ChristopherRabotin / bungiesearch

UNMAINTAINED CODE -- Elasticsearch-dsl-py django wrapper with mapping generator
BSD 3-Clause "New" or "Revised" License
67 stars 20 forks source link

Some bugs & improvements #115

Open marcinn opened 9 years ago

marcinn commented 9 years ago

Hi, I have some thougts about bungiesearch. Please forgive me listing all in one issue. I just want to share my thougts.

Doctype should be set in ModelIndex meta.

Why? Currently, as a developer, I have no idea what name of Doctype is used. It's created automatically in mgmt command: mapping[mdl_idg.get_model().__name__] = mdl_idx.get_mapping().

But when I need to query ES without mapping to Django I must use custom_search() and provide index name together with Doctype. Index name is well known, but Doctype not.

After looking into code I know that doctype is a simply class name, but this is non-intuitive. As a Django developer I'm expecting name generated as <app_label>.<model_name>.

Doctype name may conflict with other models

You're using Model's class name as a Doctype name. This is not a best solution. Class (models) names may be same for different models provided by different apps. Please consider that application catalog may deliver Product model, and application cart may deliver another Product, but related to "product in cart" entity. In that case there will be conflict with Doctype names.

Possibility to set override doctype name

To get more control over building an index I need to set own doctype name. For example I need to define multiple indexes for one model, which may differ in doctype and indexed documents, of course.

from .models import MyModel

class DefaultIndex(ModelIndex):
   class Meta:
       model = MyModel
       doctype = 'MyModel'
       fields = ['a','b','c']
       index_query = 

class SpecialIndex(ModelIndex):
   class Meta:
       model = MyModel
       doctype = `SpecialMyModel`
       fields = ['b','c','d']
       index_query = ...

BUNGIE['INDICES']

I do not understand why whole index is automatically mapped to model classes (and doctypes) provided in one module. This forces me to change structure od python modules because BUNGIE fetches whole module into one index.

Maybe 'INDICES' can be replaced with some sort of auto-registry, where index name must be provided in ModelIndex` Meta.

Query via ModelIndex not Manager

ModelIndex is related to index and doctype. There should be possibility to query Index instance (or class in worst case) directly. Maybe some shortcut method should work, same as custom_search() in BungieManager.

BungieManager is not quite useful. I can bind Manager to a model and query quite different index (via custom_search). This is a some sort of inconsistency.

Better way is to instantiate ModelIndex as a Model's class property, which is bound directly with model via Meta.model. Maybe automatic registering in a model class will be useful also.

class MyModel(models.Model):
    search = MyModelIndex()

And querying will be simpler:

MyModel.search.query(...)

Simple high-level query API

Currently querying is little compliated. It would be nice to provide high-level query API for common queries, i.e. query string with dismax search. Currently syntax looks like:

MyModel.index.custom_search('indexname', 'MyModel').query('query_string', query='cat AND dog', use_dis_max=True))

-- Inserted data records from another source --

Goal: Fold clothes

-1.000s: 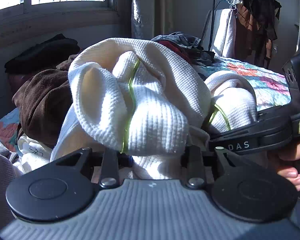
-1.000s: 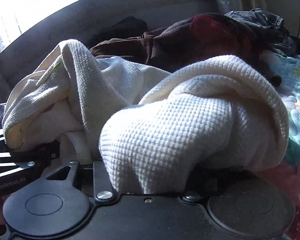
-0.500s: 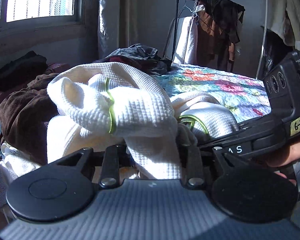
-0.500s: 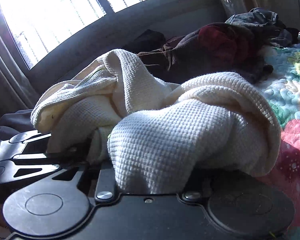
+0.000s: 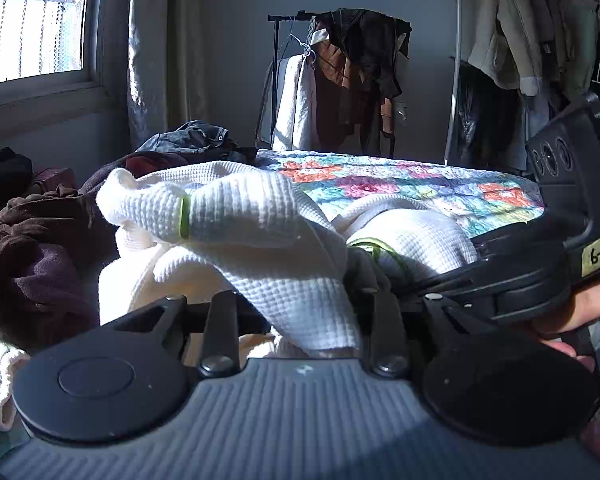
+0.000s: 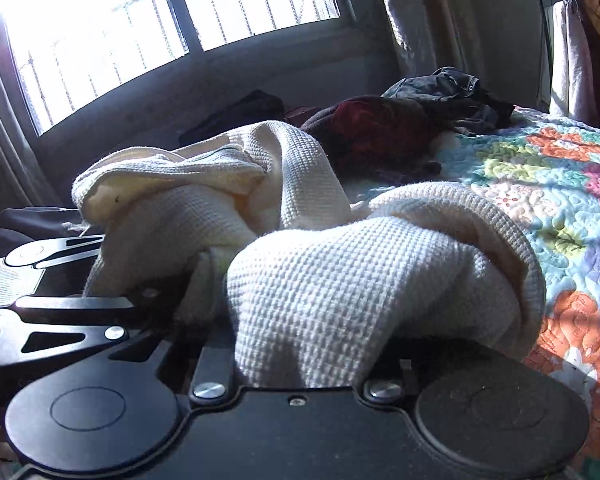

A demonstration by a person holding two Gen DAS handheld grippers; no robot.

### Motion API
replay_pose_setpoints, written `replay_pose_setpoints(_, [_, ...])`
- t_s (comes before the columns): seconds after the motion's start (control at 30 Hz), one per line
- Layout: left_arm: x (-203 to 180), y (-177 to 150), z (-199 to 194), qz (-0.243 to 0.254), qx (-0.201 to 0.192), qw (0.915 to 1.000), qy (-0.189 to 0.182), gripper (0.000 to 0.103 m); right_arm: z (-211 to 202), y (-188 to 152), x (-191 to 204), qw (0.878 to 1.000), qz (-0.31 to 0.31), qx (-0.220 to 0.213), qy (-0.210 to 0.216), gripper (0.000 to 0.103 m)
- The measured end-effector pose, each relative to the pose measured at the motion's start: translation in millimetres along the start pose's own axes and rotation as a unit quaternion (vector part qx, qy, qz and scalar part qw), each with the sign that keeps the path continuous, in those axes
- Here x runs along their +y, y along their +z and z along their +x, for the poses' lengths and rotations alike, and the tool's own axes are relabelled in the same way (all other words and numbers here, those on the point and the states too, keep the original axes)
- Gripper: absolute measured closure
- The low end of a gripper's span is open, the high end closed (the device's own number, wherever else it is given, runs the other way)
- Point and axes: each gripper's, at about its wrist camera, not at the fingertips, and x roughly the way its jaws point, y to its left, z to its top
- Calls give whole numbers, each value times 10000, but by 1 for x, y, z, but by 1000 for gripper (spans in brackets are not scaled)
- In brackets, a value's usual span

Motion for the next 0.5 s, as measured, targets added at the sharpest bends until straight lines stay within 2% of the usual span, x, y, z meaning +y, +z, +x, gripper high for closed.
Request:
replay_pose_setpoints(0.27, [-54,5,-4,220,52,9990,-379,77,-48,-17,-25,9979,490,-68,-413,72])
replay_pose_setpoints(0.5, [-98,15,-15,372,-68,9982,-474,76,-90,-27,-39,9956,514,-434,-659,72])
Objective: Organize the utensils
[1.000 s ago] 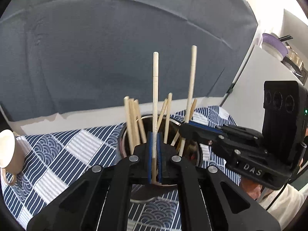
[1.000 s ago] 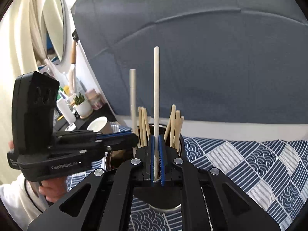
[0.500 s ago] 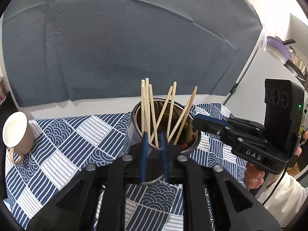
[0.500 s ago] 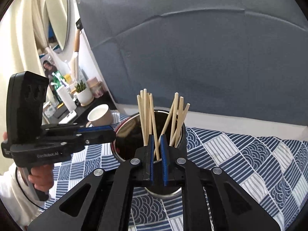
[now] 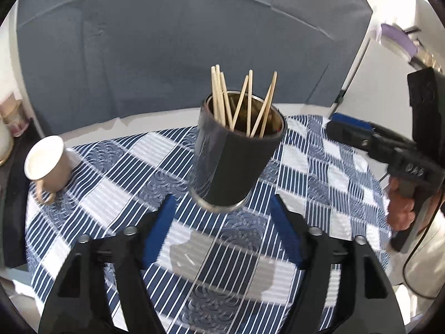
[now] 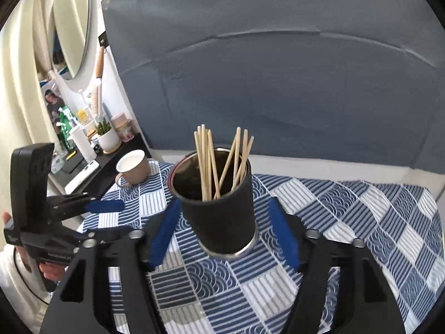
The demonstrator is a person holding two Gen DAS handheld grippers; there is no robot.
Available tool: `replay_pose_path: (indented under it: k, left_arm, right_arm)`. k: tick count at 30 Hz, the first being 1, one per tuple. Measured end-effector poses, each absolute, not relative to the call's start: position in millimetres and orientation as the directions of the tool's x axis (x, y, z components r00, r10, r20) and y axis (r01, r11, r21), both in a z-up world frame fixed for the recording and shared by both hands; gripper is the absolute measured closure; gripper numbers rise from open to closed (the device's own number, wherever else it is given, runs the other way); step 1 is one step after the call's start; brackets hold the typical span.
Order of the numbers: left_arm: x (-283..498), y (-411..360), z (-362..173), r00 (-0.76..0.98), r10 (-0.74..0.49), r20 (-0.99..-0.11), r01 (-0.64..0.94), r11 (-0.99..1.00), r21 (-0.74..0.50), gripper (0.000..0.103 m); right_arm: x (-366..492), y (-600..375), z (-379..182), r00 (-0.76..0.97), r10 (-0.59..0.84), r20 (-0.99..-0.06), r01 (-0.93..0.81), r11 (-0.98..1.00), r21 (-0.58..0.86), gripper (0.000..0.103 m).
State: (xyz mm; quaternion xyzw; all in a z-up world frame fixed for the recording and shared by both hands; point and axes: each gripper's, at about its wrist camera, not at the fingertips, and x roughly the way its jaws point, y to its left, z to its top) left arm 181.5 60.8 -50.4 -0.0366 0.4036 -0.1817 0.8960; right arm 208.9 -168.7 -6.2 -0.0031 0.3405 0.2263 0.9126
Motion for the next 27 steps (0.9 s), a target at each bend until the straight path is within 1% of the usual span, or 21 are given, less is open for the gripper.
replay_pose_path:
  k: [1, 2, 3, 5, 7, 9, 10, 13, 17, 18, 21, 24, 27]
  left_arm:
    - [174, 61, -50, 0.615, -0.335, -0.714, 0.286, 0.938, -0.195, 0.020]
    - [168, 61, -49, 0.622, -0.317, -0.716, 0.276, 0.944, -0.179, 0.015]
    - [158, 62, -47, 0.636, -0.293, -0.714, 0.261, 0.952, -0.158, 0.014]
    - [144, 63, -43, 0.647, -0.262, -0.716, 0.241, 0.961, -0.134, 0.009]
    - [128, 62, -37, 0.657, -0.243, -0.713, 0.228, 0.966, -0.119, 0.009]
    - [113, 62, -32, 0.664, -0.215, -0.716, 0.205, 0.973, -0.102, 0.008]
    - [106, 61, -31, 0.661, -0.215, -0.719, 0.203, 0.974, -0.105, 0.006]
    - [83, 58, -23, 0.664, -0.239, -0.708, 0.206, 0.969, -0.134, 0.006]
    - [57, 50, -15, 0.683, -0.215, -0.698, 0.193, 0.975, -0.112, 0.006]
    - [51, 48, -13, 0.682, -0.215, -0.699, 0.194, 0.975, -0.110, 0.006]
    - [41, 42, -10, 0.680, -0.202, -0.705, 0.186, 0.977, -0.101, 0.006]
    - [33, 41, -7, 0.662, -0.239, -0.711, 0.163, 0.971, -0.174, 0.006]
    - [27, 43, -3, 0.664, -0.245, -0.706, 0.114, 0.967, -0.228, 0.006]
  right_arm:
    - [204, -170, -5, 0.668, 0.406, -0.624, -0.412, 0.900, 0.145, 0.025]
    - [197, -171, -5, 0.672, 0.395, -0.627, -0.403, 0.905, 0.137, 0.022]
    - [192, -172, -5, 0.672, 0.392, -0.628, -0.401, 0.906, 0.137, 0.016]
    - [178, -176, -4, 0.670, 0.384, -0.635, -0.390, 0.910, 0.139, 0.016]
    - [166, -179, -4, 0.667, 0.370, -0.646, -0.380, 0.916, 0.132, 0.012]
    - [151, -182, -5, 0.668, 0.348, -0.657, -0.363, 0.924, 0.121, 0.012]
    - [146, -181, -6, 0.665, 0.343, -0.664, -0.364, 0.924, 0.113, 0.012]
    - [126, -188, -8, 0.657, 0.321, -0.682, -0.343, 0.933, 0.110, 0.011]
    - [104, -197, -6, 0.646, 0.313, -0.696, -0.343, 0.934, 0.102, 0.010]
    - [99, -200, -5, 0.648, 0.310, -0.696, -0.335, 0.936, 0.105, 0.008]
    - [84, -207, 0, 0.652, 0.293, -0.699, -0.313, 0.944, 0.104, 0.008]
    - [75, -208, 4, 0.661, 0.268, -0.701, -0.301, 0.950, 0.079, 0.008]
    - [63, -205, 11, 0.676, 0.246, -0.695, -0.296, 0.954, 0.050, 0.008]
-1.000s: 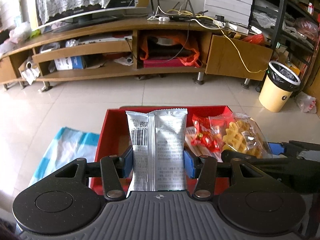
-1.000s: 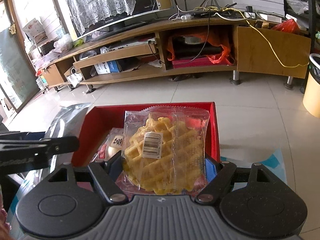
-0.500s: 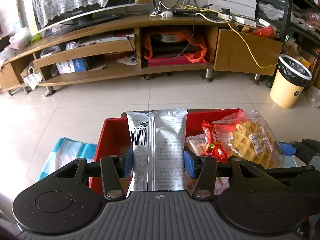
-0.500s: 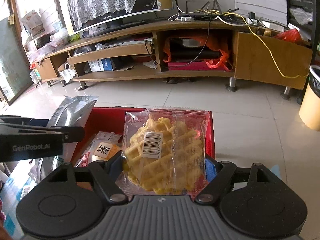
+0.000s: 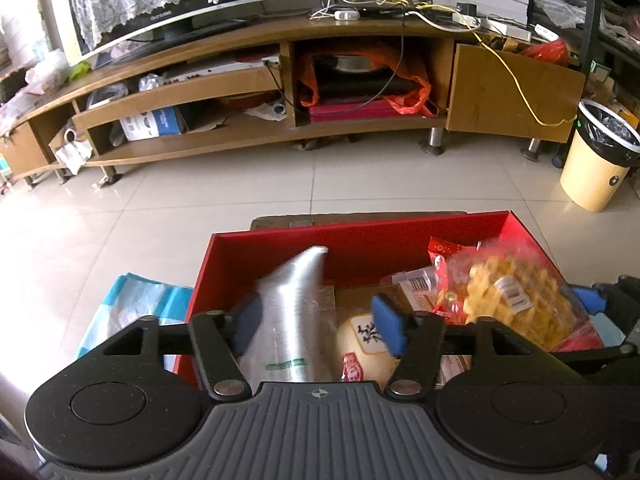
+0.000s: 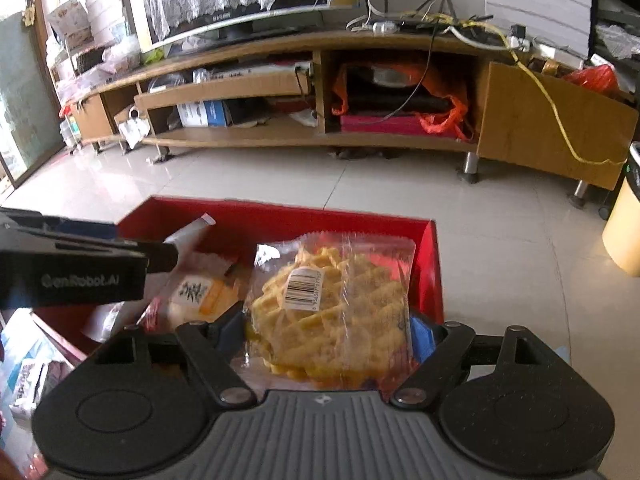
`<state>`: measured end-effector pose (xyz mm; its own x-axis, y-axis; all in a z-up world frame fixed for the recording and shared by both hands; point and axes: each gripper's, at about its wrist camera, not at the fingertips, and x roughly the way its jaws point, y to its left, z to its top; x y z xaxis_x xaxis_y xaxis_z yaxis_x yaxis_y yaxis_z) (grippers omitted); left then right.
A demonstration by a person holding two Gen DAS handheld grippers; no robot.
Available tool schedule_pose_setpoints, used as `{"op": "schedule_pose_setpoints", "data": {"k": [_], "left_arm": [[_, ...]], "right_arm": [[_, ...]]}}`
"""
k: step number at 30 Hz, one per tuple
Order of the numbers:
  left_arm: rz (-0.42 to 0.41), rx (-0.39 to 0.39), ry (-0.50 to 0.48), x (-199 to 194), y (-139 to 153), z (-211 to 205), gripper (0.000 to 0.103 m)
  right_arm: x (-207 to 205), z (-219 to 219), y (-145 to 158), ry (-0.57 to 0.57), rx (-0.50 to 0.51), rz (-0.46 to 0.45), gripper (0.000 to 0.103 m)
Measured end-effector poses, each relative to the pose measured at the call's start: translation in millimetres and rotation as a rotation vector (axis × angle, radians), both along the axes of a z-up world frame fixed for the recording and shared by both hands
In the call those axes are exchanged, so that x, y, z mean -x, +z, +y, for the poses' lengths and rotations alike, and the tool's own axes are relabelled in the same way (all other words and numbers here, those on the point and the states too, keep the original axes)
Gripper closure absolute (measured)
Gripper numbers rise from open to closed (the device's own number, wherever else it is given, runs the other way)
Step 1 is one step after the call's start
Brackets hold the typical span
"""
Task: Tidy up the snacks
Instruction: 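Open left tool to drop the bar packet while right tool drops the waffle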
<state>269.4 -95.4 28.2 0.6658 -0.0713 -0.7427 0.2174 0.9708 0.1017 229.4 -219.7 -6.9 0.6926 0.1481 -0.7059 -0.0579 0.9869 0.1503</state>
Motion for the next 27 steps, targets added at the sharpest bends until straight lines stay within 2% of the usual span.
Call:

I would like to query Index (or index manager) in a simpler way, i.e. MyModel.index.query_string('cat AND dog')

This can be done outside bungiesearch and I will work on it for my needs, but it would be nice to include it in bungiesearch in future.


I can work on some improvements on a fork of bungiesearch if you're interested in. Thanks for reading and patience. ;)

ChristopherRabotin commented 9 years ago

Thanks for your comments, it's always a pleasure to read given it shows interest in the project. You make some valid points, others I disagree with, so here we go.

Custom doctypes and app level doctype segregation (app_name.model_name)

Yes, this is a good idea. It hasn't been a use case yet, and that's the only reason why it hasn't been implemented yet.

Bungie['INDICES'] and code structure

How does this impact your code structure? Bungiesearch was written for ease of integration, so if there are ways to improve this, definitely let me know. The point of this is only to force each ModelIndex into a namespace. For awhile I had three indices running: one index specification per file makes it trivial to make similar indices. In addition, separating these in multiple files greatly simplifies discovery of the ModelIndex subclasses on bungiesearch initialization.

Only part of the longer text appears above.